↓
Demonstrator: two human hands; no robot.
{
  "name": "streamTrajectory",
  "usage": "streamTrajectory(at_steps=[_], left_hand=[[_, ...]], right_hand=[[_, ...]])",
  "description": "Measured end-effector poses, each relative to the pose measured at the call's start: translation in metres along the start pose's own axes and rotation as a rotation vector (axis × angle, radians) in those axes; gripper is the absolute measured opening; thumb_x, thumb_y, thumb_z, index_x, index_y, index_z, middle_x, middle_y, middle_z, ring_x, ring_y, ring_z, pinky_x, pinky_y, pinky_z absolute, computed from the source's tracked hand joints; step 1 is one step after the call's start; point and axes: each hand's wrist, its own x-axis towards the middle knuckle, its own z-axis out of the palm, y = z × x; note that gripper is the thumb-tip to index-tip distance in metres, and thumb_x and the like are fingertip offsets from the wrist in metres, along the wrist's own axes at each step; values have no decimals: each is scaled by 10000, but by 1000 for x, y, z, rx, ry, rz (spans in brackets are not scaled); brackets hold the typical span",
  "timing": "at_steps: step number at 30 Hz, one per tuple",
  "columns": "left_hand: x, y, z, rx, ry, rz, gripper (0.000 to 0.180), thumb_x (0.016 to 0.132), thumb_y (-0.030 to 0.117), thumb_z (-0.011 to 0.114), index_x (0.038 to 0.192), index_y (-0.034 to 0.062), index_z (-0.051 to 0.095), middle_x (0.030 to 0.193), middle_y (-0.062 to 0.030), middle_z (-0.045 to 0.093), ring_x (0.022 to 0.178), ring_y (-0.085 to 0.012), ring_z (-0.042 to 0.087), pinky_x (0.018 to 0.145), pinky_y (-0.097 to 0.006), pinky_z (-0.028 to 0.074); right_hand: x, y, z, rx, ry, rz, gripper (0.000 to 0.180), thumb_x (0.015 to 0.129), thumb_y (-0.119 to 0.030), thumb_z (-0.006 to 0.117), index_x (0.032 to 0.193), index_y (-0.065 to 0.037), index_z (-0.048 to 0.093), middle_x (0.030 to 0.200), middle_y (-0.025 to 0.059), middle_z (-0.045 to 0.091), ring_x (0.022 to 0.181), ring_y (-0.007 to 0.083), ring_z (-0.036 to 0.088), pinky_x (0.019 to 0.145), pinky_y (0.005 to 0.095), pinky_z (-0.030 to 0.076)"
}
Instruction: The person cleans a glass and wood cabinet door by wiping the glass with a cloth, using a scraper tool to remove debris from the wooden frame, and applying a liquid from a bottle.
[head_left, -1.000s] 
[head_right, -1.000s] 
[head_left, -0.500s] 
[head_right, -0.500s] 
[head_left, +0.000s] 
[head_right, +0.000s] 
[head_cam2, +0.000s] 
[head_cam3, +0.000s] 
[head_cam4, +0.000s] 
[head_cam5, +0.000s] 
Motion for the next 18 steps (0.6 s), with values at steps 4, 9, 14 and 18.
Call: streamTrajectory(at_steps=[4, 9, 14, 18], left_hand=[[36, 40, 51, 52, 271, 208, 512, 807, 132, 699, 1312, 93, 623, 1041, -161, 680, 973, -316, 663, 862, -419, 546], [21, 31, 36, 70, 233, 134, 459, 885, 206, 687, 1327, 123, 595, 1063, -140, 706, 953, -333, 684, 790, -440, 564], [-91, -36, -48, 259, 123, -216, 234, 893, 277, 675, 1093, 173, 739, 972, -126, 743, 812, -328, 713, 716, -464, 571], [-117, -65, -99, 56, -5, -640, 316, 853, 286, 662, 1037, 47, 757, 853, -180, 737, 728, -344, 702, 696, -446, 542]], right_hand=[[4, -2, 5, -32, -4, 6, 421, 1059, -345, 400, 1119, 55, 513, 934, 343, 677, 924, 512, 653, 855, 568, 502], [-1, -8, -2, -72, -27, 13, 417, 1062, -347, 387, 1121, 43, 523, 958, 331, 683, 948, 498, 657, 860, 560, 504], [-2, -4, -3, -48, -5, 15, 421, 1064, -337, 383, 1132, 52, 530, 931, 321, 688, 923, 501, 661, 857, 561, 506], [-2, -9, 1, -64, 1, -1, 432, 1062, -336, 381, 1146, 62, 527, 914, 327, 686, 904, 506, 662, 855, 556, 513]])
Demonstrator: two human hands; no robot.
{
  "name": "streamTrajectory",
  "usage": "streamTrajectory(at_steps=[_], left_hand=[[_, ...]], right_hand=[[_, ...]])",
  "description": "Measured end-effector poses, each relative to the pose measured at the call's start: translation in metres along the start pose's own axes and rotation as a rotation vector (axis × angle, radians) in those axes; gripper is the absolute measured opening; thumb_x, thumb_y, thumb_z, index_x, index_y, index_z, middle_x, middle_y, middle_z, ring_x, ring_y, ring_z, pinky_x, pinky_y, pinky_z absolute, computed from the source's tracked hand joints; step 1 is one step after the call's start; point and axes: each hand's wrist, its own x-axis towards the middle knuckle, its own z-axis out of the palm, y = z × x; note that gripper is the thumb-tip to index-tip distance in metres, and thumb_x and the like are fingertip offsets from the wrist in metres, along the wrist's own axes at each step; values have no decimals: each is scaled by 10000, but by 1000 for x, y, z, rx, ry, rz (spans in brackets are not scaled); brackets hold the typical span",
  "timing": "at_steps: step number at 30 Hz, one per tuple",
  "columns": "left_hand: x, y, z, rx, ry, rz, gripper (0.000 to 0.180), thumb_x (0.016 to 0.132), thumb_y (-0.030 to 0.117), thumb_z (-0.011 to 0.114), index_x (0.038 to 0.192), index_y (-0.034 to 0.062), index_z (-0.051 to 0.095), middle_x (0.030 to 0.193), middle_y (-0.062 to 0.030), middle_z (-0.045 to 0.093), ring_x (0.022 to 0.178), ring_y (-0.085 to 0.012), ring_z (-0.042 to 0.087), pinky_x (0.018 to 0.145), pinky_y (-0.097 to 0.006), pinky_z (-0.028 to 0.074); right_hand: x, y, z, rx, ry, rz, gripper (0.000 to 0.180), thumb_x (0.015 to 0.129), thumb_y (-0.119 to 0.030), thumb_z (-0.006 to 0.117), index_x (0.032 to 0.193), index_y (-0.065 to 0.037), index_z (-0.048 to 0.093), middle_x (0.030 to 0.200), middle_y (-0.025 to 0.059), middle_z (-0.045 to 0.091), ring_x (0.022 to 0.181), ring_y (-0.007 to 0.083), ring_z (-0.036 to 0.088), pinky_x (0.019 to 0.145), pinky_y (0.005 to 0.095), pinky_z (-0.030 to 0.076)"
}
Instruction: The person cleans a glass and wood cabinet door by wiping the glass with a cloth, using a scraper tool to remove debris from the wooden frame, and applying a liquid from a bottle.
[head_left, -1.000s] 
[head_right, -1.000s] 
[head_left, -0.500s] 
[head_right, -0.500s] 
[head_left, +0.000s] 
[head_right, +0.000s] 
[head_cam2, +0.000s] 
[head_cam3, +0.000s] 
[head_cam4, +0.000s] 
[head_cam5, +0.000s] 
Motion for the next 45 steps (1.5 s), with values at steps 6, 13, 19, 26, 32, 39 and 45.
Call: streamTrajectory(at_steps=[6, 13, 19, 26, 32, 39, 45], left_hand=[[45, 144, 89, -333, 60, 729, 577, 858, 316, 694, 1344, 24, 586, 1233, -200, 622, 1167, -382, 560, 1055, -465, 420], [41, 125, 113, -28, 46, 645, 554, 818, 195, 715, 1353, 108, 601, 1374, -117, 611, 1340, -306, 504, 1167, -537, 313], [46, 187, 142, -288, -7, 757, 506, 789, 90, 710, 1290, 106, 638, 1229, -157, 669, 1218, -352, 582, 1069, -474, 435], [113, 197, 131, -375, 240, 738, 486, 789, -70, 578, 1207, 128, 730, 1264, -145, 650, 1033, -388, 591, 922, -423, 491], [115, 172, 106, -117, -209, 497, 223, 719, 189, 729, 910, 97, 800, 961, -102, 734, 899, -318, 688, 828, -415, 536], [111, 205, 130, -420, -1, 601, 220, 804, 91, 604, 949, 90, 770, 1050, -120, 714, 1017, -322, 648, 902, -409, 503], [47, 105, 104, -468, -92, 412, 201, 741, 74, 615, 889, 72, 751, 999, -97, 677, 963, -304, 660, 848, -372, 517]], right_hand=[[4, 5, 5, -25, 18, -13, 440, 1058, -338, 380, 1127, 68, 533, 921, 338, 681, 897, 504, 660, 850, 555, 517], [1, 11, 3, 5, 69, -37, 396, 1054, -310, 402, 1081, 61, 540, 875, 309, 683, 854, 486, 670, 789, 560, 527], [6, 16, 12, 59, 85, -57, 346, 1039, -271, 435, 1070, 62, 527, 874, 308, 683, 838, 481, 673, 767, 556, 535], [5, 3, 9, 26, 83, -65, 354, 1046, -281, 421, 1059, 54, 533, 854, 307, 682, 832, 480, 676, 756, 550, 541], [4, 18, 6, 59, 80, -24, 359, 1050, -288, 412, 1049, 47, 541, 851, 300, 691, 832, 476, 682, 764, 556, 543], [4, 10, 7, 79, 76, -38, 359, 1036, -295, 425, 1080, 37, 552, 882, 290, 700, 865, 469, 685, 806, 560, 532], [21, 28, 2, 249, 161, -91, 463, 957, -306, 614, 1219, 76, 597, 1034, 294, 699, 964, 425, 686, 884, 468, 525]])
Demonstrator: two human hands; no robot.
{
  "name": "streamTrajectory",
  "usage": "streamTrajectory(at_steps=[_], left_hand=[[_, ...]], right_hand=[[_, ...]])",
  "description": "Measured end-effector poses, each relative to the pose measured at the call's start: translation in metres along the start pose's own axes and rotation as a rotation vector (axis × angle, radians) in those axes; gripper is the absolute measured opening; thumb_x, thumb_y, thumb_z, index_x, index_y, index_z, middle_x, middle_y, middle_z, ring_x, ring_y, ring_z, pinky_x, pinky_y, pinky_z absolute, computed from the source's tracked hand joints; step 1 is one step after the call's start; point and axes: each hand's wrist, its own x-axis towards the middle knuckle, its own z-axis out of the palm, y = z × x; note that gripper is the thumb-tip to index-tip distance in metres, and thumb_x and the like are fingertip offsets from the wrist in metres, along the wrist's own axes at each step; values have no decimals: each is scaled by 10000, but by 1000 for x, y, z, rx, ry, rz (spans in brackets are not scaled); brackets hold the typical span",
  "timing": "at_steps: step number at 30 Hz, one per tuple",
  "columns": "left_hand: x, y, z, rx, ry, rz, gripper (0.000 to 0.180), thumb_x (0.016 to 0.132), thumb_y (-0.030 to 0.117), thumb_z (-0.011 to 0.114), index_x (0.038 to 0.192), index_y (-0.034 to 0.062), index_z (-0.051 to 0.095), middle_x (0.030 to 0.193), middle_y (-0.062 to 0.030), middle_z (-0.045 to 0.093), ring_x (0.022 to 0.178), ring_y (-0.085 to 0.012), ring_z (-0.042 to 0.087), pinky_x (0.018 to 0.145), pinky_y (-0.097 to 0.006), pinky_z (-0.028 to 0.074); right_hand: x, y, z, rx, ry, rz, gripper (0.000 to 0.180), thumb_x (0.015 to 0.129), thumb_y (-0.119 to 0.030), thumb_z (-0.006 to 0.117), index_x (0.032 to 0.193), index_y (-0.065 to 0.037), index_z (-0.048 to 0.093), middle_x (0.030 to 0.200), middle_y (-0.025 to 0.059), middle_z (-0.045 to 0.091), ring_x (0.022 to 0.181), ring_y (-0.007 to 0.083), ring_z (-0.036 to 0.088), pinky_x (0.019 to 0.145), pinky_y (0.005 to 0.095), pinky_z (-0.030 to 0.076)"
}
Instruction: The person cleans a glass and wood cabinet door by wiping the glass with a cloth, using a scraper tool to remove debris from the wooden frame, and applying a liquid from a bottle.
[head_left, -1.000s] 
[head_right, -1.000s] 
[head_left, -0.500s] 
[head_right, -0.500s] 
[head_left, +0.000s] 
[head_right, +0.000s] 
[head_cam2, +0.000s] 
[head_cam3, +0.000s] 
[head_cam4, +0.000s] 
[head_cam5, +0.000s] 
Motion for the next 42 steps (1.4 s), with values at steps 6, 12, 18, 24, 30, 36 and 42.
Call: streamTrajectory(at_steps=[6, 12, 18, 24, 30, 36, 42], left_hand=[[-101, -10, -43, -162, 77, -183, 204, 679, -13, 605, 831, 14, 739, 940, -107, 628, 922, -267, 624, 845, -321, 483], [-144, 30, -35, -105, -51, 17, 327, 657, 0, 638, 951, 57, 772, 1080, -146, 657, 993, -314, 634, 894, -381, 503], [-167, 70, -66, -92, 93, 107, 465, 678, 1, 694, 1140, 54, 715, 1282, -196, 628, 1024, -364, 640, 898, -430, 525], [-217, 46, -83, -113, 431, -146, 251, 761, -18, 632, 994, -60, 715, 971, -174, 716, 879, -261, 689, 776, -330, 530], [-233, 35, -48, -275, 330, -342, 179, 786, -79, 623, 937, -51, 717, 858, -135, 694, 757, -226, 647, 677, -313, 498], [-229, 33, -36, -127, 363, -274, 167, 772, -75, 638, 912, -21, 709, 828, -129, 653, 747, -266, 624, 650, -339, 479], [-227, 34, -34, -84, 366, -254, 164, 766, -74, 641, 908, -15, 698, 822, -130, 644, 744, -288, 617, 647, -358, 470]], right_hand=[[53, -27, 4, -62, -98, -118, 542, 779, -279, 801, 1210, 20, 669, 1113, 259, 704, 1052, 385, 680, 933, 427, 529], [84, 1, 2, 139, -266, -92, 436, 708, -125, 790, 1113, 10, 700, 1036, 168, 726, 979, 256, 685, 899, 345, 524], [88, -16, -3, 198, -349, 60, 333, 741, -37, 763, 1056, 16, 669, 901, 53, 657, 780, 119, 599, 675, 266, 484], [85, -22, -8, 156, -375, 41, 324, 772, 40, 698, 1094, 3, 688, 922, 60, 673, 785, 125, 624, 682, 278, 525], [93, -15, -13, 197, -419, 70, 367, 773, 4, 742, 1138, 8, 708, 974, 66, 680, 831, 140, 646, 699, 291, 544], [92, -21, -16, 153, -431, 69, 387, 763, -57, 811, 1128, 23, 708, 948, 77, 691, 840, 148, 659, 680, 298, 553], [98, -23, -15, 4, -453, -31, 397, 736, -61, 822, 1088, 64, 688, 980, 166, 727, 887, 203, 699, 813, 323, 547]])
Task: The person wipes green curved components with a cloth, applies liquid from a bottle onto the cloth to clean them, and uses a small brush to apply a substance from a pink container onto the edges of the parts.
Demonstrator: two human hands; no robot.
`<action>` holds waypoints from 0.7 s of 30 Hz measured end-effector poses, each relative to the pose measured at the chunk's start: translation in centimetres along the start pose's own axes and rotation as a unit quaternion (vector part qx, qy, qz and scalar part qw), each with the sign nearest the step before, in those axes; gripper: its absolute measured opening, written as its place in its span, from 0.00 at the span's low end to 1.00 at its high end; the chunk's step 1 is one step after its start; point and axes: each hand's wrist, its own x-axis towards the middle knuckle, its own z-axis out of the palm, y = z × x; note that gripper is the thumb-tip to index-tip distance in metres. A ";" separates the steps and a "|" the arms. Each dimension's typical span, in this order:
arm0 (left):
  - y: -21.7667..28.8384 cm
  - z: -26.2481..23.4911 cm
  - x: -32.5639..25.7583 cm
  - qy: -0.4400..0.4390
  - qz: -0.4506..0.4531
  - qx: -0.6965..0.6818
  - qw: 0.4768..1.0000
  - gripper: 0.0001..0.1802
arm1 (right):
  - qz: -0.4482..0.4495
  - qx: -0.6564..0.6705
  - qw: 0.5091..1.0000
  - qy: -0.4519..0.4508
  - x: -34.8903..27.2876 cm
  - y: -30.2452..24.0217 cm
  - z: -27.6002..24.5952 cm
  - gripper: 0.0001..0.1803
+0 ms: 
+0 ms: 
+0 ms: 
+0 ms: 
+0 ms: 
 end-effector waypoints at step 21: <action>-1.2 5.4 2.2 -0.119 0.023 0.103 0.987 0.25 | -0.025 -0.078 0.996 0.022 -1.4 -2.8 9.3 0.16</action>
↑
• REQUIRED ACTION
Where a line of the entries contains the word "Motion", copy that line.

• ANSWER FOR THIS EXERCISE
Motion for the next 18 steps (0.6 s), with values at steps 4, 9, 14 and 18.
Motion for the next 45 steps (1.5 s), with values at steps 6, 13, 19, 26, 32, 39 and 45.
Motion for the next 42 steps (1.4 s), with values at steps 6, 12, 18, 24, 30, 36 and 42.

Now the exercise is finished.